A própria Sabina não viveu tal rejeição na apresentação de um resumo do
trabalho, feita em 29 de novembro de 1911. Num apanhado que faz do ano
de 1911 escrito em Viena, em 7 de janeiro de 1912, ela não menciona nada
sobre a apresentação e se sente muito reconhecida pelo seu primeiro
trabalho publicado, sua tese de término do curso de psiquiatria, à qual
atribui sua aceitação como membro da Sociedade Psicanalítica de Viena:
Viena!
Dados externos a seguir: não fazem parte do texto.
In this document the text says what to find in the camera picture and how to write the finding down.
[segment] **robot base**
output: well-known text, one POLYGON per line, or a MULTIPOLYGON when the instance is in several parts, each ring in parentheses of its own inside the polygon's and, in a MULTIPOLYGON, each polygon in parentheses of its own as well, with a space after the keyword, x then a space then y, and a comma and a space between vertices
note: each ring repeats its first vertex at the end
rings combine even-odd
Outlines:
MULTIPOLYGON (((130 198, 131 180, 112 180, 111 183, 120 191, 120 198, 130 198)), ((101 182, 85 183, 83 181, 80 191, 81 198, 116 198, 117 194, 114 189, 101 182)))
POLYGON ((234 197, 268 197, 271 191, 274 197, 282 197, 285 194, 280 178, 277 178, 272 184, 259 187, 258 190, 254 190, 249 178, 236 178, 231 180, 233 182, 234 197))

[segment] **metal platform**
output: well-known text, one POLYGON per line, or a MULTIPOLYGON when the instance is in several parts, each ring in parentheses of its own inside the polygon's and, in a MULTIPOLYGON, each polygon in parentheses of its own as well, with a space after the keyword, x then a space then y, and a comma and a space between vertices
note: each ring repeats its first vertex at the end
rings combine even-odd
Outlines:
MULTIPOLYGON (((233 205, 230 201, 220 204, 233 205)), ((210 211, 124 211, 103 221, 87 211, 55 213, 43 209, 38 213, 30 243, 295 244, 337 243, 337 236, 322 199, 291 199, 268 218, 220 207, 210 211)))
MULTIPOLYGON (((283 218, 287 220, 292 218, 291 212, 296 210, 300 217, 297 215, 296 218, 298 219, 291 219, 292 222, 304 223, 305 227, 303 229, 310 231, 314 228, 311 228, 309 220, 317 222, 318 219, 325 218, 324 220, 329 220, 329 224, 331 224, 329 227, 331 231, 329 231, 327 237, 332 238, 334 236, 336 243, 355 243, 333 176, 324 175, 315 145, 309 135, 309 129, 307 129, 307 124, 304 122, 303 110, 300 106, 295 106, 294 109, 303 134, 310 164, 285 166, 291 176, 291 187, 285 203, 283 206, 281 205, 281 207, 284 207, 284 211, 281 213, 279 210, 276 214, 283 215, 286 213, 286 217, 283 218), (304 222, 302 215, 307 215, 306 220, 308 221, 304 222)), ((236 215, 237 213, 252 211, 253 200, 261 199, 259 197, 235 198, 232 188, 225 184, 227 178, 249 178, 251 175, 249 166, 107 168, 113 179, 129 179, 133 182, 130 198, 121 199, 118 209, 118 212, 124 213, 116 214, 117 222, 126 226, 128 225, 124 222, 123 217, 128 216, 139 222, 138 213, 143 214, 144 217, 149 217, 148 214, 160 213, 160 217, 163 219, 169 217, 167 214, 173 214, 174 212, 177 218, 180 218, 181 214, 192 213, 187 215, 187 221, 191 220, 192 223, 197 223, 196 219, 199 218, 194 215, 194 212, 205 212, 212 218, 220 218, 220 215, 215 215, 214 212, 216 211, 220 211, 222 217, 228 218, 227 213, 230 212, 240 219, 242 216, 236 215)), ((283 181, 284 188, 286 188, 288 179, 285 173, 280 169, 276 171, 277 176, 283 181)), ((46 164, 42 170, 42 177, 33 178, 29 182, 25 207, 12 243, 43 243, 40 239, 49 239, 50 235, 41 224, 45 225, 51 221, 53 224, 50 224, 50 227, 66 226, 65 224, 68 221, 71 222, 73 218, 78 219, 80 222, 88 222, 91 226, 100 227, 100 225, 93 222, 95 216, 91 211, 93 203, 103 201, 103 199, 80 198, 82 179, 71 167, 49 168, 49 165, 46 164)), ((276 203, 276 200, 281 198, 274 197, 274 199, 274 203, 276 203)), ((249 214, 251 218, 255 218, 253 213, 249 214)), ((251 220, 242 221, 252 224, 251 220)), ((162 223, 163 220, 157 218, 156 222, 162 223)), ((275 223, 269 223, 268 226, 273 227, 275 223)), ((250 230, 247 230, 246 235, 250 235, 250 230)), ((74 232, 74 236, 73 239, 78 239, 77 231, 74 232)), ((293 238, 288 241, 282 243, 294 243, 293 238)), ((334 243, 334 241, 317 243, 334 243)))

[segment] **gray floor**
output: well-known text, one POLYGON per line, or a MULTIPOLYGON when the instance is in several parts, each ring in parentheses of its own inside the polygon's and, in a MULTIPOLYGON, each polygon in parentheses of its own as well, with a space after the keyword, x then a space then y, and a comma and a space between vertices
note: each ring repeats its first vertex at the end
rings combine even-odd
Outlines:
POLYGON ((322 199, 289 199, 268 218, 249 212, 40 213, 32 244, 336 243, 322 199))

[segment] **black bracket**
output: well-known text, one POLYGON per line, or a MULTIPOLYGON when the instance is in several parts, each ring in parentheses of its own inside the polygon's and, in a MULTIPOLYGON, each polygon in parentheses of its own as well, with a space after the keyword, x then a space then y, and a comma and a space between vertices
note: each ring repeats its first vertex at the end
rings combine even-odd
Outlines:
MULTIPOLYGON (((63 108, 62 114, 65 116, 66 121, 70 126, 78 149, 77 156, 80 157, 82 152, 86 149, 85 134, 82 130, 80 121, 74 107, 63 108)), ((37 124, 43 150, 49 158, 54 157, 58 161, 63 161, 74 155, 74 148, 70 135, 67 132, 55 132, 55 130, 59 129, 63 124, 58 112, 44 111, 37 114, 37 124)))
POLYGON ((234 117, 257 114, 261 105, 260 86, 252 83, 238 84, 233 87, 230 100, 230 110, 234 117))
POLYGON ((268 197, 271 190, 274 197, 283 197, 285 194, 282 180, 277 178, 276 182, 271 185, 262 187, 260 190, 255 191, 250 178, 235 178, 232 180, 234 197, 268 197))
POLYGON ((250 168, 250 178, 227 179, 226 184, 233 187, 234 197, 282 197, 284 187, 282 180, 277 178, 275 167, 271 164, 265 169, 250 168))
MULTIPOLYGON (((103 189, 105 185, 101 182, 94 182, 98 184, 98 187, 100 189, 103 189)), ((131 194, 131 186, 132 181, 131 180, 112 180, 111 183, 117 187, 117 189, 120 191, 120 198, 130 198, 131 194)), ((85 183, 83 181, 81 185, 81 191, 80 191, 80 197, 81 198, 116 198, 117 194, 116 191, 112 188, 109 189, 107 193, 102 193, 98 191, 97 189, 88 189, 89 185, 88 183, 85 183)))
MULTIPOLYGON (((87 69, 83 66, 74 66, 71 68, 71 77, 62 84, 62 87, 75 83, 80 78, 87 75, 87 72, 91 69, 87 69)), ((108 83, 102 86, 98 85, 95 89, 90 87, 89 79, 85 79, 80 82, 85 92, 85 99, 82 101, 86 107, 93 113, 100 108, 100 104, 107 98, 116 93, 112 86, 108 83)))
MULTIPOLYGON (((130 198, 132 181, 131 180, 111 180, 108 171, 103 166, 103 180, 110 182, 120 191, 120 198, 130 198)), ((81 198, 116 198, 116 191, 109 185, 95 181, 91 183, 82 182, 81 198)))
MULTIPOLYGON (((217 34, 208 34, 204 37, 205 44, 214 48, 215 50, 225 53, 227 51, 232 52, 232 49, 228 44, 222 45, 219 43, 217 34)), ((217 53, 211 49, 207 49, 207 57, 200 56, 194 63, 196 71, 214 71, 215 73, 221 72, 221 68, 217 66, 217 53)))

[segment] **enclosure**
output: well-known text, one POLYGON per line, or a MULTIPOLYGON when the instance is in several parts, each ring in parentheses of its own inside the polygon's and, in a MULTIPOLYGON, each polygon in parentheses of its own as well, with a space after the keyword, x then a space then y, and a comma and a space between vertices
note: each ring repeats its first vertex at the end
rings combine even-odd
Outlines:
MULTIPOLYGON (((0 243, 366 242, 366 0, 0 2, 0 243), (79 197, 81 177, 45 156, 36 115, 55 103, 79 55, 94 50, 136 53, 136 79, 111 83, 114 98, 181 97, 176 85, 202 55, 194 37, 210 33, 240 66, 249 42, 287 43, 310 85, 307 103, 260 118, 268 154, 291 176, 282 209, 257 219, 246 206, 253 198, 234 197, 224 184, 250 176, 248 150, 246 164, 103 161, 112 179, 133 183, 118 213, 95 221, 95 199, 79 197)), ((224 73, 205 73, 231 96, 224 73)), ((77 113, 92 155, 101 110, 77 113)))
Passou-se quase um ano inteiro. Quantos períodos difíceis! O
leitor perguntaria: “Mas como tudo termina?” Não houve um término,
ainda houve muitas coisas e nenhum término. Saí de Zurique para
passar férias em Montreux (Chailly s. Clarens), de lá, para Munique
por causa da história da arte. Aqui, em total solidão, completei meu
trabalho A destruição como origem do devir. Por causa do Dr. J. que
me recomendou que publicasse o trabalho em outro lugar, ele agora sai
seis meses atrasado no Jahrbuch. Nós somos amigos. Meu primeiro
trabalho foi um grande sucesso. Agora, devido à minha dissertação,
tornei-me realmente membro da Sociedade Psicanalítica. O prof.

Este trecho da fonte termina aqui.